Tak ada papan nama terpampang di depan rumah ini. Bentuknya pun sama seperti rumah biasa di kawasan gang kecil, namun siang itu banyak orang datang silih berganti masuk ke dalam rumah bercat kuning itu. Rasa penasaran membuat saya mendekati pintu masuk rumah.
Di dalam ruang tamu terlihat empat orang dengan santai makan di kursi tamu yang tersedia di dalam dan beberapa tampak bergerombol di pintu dapur. Ternyata ini adalah warung legendaris yang berdiri hampir empat puluh tahun lalu.
Warung nasi campur ini dikenal dengan nama warung gang buntu Arema dan bahkan ada pula yang memberi nama warung Ayam Goreng Ndelik (bersembunyi) karena memang posisinya yang tak terlihat dari jalan raya. Siapa yang menyangka di gang buntu sepert ini ada sebuah warung legendaris yang unik.
Karena para pembeli bisa langsung memesan di pintu dapur jadi kita bisa mengintip isi dapur warung ini. Dengan ukuran yang tak terlalu luas, di dapur ini terdapat sebuah rak kayu bertingkat dua dengan beberapa piring berisi lauk pauk dan bakul nasi serta panci berisi sayur.
Di sisi sebelah kanan dapur tampak pula berjajar tiga buah kompor arang yang tengah menyala dengan panci diatasnya. Kompor arang?? Ini yang membuat saya penasaran, saya pun bertanya pada pemilik warung. Menurut penuturan Kusmiati, generasi kedua warung ini, usaha yang dirintis oleh ibunya yaitu Bu Riama ini tidak pernah menggunakan kompor minyak tanah ataupun kompor gas untuk memasak tapi hanya menggunakan kompor arang.

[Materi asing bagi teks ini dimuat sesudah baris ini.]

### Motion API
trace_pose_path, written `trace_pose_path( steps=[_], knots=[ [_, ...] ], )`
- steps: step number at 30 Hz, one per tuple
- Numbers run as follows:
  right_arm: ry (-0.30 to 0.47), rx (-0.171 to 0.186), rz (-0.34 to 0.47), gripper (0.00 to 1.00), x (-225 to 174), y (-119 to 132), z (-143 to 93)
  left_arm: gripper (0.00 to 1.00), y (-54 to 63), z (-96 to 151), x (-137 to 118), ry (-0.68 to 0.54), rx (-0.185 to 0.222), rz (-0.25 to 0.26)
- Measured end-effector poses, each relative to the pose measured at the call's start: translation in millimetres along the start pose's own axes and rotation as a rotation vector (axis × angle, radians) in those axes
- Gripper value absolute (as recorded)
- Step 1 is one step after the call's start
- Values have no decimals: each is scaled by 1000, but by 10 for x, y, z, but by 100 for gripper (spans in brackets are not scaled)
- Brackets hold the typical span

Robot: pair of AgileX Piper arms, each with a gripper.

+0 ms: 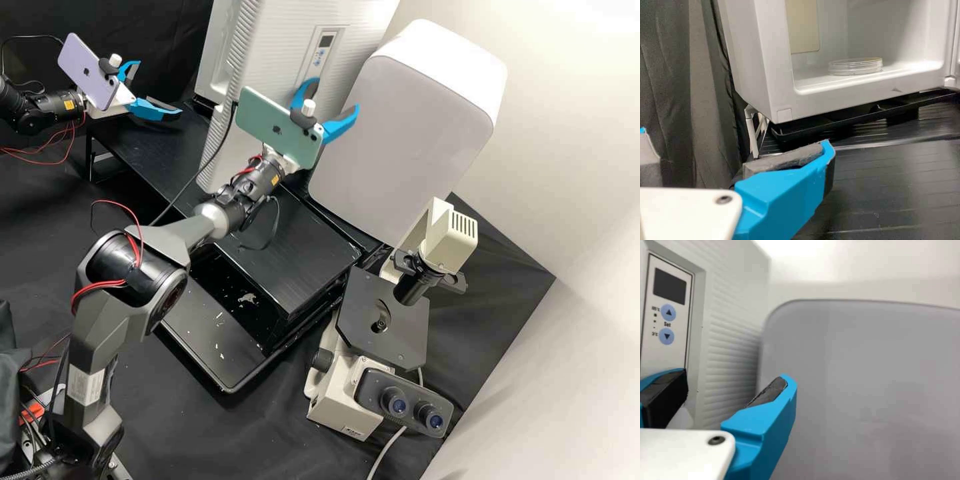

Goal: Close the incubator door

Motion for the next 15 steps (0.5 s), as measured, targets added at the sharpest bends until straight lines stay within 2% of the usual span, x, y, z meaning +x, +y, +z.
trace_pose_path(
  steps=[8, 15],
  knots=[
    [44, -5, -36, 0, 185, -49, -207, 100, 0, 0, 0, 0, 0, 0],
    [53, -8, -28, 0, 348, -32, -241, 100, 0, 0, 0, 0, 0, 0]
  ],
)
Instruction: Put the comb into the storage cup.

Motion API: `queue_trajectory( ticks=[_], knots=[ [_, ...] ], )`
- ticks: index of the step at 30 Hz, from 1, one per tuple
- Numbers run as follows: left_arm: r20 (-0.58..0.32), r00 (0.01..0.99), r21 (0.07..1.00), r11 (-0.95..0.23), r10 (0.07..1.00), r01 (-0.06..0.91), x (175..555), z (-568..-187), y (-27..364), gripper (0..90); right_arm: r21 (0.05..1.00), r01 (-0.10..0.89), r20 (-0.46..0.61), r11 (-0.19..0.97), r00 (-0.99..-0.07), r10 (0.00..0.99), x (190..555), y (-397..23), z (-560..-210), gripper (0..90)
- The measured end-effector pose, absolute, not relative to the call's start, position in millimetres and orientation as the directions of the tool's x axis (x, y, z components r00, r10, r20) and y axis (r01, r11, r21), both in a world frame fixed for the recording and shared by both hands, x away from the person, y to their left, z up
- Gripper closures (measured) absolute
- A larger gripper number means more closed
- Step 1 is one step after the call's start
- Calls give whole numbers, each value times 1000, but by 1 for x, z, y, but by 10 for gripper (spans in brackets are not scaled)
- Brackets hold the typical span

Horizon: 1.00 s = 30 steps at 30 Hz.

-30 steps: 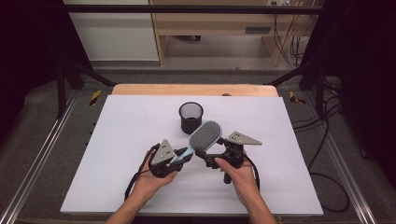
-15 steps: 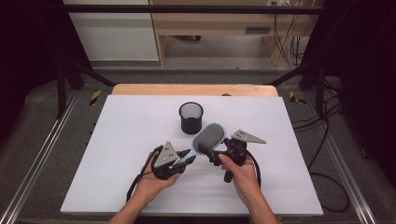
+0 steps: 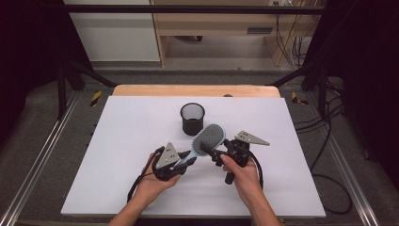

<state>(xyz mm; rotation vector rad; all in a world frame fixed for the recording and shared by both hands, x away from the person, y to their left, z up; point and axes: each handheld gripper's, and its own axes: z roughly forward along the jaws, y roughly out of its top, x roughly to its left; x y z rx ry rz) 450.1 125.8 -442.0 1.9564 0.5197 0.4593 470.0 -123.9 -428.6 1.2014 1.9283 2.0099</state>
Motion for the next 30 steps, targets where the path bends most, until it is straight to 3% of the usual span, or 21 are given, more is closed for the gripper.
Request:
queue_trajectory(
  ticks=[14, 30],
  knots=[
    [77, 844, 912, -380, 531, 157, 449, -440, 124, 695, 878, 431, 470, -209, -687, 554, 468, -121, -427, 345],
    [88, 829, 906, -391, 552, 164, 451, -442, 126, 695, 876, 417, 480, -241, -711, 515, 465, -118, -423, 485]
  ],
)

Alih-alih mempermudah memasak, Bu Riama justru kuatir jika kompor modern itu akan meledak jika digunakan. Jadi ini adalah ciri khas yang tak pernah berubah selama 38 tahun warung ini berdiri. Dan menurut para pelanggan, rasa masakan dengan kompor arang ini menjadi lebih enak dan sedap.
Selain itu cara memasak ayam goreng juga menjadi salah satu faktor keunikan disini. Tak seperti pada umumnya ayam yang diungkep dulu sebelum digoreng, disini ayam hanya diberi tepung bumbu biasa dan tambahan garam dapur namun hasilnya bisa matang dan garing. Nyam
Awalnya Bu Riama membuka warung bubur jenang dan rujak di tahun 1970an lalu pada tahun 1982 beralih menjual nasi atas permintaan mahasiswa yang kala itu banyak bertempat di kos sekitar warung. Dengan harga yang terjangkau, tak heran bila saat itu Bu Riama bisa menjual hingga ratusan porsi masakan dalam sehari.
Walaupun kini pembeli mahasiswa tak sebanyak dulu namun ternyata semakin banyak pelanggan dari kalangan kantor kabupaten Malang dan juga pegawai Bank yg terdapat di sekitar Kidul Dalem. Bahkan pemilik warung kini juga melayani pesan-kirim makan siang ke kantor-kantor lewat telepon.
Menu khas di warung gang buntu ini adalah nasi semur daging, nasi campur ayam goreng dan urap-urap , nasi sop dengan ayam goreng juga ada menu sate komoh yang gurih dan empuk. Selain itu tersedia pula mie goreng, dadar jagung, perkedel, bothok dan mendol sebagai menu pelengkap.
Sepeninggal Bu Riama pada tahun 1990, usaha ini lalu diteruskan oleh anak-anaknya ; Titik, Suyanto dan Kusmiati. Setiap pagi Bu Kusmiati bertugas berbelanja di Pasar Kebalen yang tak jauh dari rumahnya untuk membeli bahan baku masakan berupa sayur dan ayam potong.